Most WhatsApp teams in India can tell you how many messages they sent last month. Far fewer can tell you, without a fight, how many were actually read, how many drove a reply, which campaign and template each one belonged to, and what every one of them cost — all from a single trustworthy place. That gap is not a reporting problem; it is a data-engineering problem. The webhook events Meta fires for every send, delivery, read and reply are a rich event stream, but they arrive as fragile, out-of-order JSON that vanishes if you only ever read them to update a chat UI. This is a build blueprint for the data team and the founder who sponsors them: how to capture WhatsApp message events from the webhook, move them through a queue, land them in a warehouse on a clean star schema, define the metrics so "delivered" never gets confused with "read" or "engaged" again, join billing events back to campaigns and templates for honest cost-per-outcome, and design the whole thing to be DPDP-safe with sane retention and pseudonymisation. The aim is practical enough that a data engineer can start building this week — and honest about its limits: every Meta payload shape, message category and regulatory specific here is directional and must be verified against the official Meta and DPDP sources as of 2026. This is general engineering and compliance guidance, not legal advice.

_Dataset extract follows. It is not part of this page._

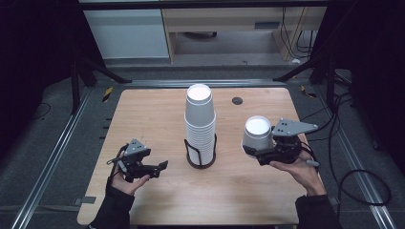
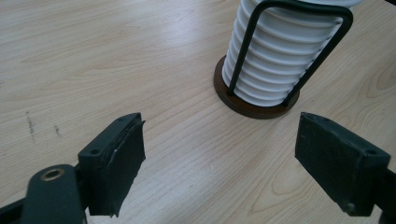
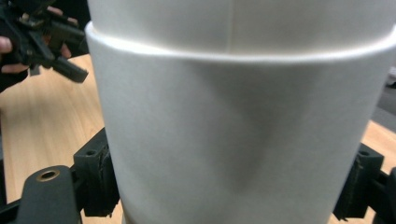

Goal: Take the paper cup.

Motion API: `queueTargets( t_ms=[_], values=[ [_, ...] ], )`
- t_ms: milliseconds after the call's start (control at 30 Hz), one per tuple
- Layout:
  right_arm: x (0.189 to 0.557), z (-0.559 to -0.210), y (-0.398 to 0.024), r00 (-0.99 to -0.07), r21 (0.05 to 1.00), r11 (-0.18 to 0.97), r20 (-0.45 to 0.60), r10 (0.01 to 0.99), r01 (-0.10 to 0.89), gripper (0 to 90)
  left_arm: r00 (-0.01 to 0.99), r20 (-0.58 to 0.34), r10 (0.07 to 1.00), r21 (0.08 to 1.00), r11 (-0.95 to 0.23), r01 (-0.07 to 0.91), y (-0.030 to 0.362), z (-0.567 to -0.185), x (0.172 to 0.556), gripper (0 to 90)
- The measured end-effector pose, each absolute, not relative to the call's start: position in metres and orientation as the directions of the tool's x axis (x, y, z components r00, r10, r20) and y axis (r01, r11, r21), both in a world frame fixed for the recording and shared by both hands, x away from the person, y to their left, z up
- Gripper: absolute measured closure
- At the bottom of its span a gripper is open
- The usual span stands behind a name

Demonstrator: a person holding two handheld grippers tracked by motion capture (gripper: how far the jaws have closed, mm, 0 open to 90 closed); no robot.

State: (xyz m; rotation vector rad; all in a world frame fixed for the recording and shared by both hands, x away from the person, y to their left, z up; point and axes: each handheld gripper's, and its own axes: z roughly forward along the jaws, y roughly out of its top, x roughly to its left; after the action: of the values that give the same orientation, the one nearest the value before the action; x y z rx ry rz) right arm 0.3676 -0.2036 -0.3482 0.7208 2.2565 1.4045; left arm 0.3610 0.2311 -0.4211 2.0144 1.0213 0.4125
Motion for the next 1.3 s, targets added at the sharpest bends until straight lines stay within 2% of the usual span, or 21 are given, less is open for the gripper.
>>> queueTargets(
  t_ms=[500,1300],
  values=[
    [0.37,-0.396,-0.198,-0.842,0.867,0.419,-0.001,0.539,0.268,16.5,0.669,-0.062,0.741,0.781,-0.382,0.495,0.221,-0.421,0.356,15.3],
    [0.363,-0.417,-0.166,-0.922,0.82,0.529,-0.006,0.388,0.217,16.6,0.747,-0.046,0.663,0.781,-0.443,0.441,0.202,-0.414,0.347,14.9]
  ],
)
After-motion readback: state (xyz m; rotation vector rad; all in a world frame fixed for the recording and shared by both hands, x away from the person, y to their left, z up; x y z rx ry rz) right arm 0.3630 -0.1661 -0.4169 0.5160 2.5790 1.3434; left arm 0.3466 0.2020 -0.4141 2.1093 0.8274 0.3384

Why message events deserve a real pipeline
A WhatsApp conversation generates a stream of discrete events: a template goes out and Meta acknowledges it with a message ID, then fires sent, delivered and read status callbacks against that ID, and separately an inbound webhook lands when the contact replies. If your application only consumes those callbacks to flip a tick from grey to blue in the inbox, you are throwing away the exact data that answers every commercial question a founder asks — what is our real read rate, which template earns replies, what did this campaign cost per conversation, is our 24-hour-window spend going up or down. The reason a pipeline beats ad-hoc SQL over your operational tables is threefold. First, webhooks are unreliable and unordered: Meta may retry, deliver a read before you have processed the delivered, or send duplicates, so you need an idempotent landing zone, not a live UPDATE. Second, your operational database is tuned for serving chats, not for scanning millions of rows to answer "engaged rate by template by week" — that analysis belongs in a warehouse. Third, metrics drift the moment two people compute them two ways; a single modelled fact table is the only durable cure. Treat the message-event stream as a first-class data product with an owner, a schema and tests — the same discipline you would give billing — and the reporting questions stop being arguments. For which numbers this pipeline ultimately needs to serve, our companion guide to WhatsApp campaign KPIs and metrics covers the "which KPIs matter" question this blueprint exists to feed.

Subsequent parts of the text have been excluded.